Re: [ULOGD PATCH 2/5] Factorize definition of some macros.

[Pablo Neira Ayuso]

Eric Leblond wrote:
> Some macros were defined several time. This was the case of GET_VALUE,
> pp_is_valid. This patch puts the definition in ulogd.h and fixes the
> definition of pp_is_valid which was wrong (causing segfault by acessing to
> fields at NULL).

I like these sort of cleanups a lot. I think that the code of the input
handlers would be also much nicer if we cook some macros to setup values
and flags of the ulogd_keys.

Applied.
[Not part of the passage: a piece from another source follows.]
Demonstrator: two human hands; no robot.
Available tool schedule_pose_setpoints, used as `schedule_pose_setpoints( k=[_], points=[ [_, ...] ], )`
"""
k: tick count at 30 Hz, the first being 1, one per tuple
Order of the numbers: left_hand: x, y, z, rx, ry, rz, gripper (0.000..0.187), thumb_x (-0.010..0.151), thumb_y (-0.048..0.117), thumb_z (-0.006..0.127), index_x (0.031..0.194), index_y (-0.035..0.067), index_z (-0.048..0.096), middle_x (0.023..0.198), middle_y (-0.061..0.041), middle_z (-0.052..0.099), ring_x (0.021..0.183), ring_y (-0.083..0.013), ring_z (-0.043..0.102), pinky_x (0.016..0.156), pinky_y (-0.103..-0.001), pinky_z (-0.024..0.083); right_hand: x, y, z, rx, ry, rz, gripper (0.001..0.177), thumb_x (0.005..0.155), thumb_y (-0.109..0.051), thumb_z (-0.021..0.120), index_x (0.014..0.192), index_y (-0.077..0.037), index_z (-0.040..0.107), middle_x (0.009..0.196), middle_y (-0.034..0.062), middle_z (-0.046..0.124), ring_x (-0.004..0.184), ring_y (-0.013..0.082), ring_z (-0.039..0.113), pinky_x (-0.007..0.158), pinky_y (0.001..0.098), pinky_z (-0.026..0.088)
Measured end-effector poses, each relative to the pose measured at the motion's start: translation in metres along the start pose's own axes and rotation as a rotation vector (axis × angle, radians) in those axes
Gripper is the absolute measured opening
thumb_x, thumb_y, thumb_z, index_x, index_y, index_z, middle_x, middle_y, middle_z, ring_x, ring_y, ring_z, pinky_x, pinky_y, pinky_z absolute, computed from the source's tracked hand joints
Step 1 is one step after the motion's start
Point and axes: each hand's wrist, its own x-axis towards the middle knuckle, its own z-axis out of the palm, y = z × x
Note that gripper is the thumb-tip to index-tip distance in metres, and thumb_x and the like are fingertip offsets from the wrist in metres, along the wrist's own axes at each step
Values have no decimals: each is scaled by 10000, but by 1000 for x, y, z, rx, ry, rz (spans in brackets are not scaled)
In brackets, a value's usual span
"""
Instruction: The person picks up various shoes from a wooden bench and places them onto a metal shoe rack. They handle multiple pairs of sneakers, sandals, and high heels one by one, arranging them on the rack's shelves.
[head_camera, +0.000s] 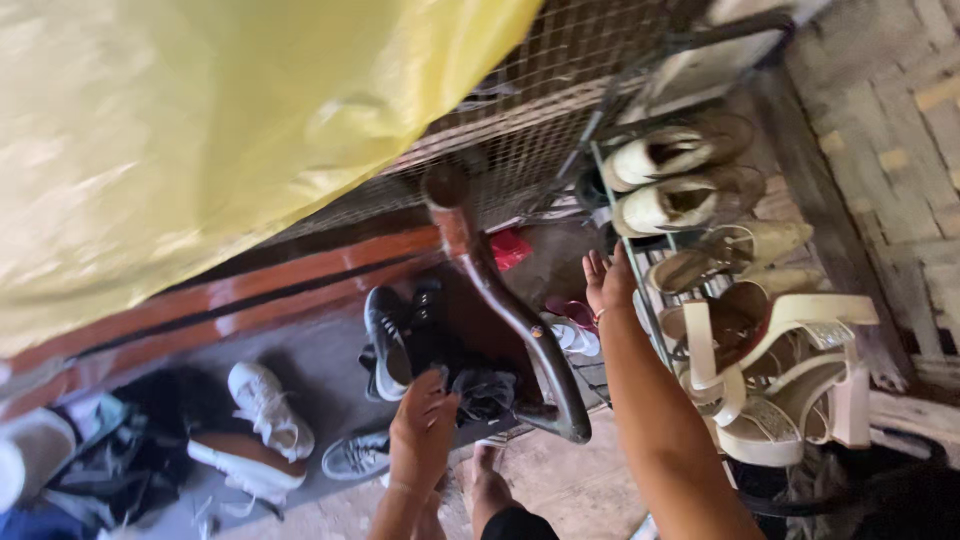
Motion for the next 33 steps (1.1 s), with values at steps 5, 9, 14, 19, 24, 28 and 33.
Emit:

Thanks Eric.

-- 
"Los honestos son inadaptados sociales" -- Les Luthiers

[PATCH 3/5] Add Icmpv6 support to SQL schema.

[Eric Leblond]

Signed-off-by: Pierre Chifflier <chifflier@inl.fr>
Signed-off-by: Eric Leblond <eric@inl.fr>
---
:100644 100644 d42d216... b154c74... M	doc/mysql-ulogd2.sql
:100644 100644 740a7ef... 87a85fb... M	doc/pgsql-ulogd2.sql
 doc/mysql-ulogd2.sql |   67 +++++++++++++++++++++++++++++++++++++++++++++----
 doc/pgsql-ulogd2.sql |   55 ++++++++++++++++++++++++++++++++++++----
 2 files changed, 110 insertions(+), 12 deletions(-)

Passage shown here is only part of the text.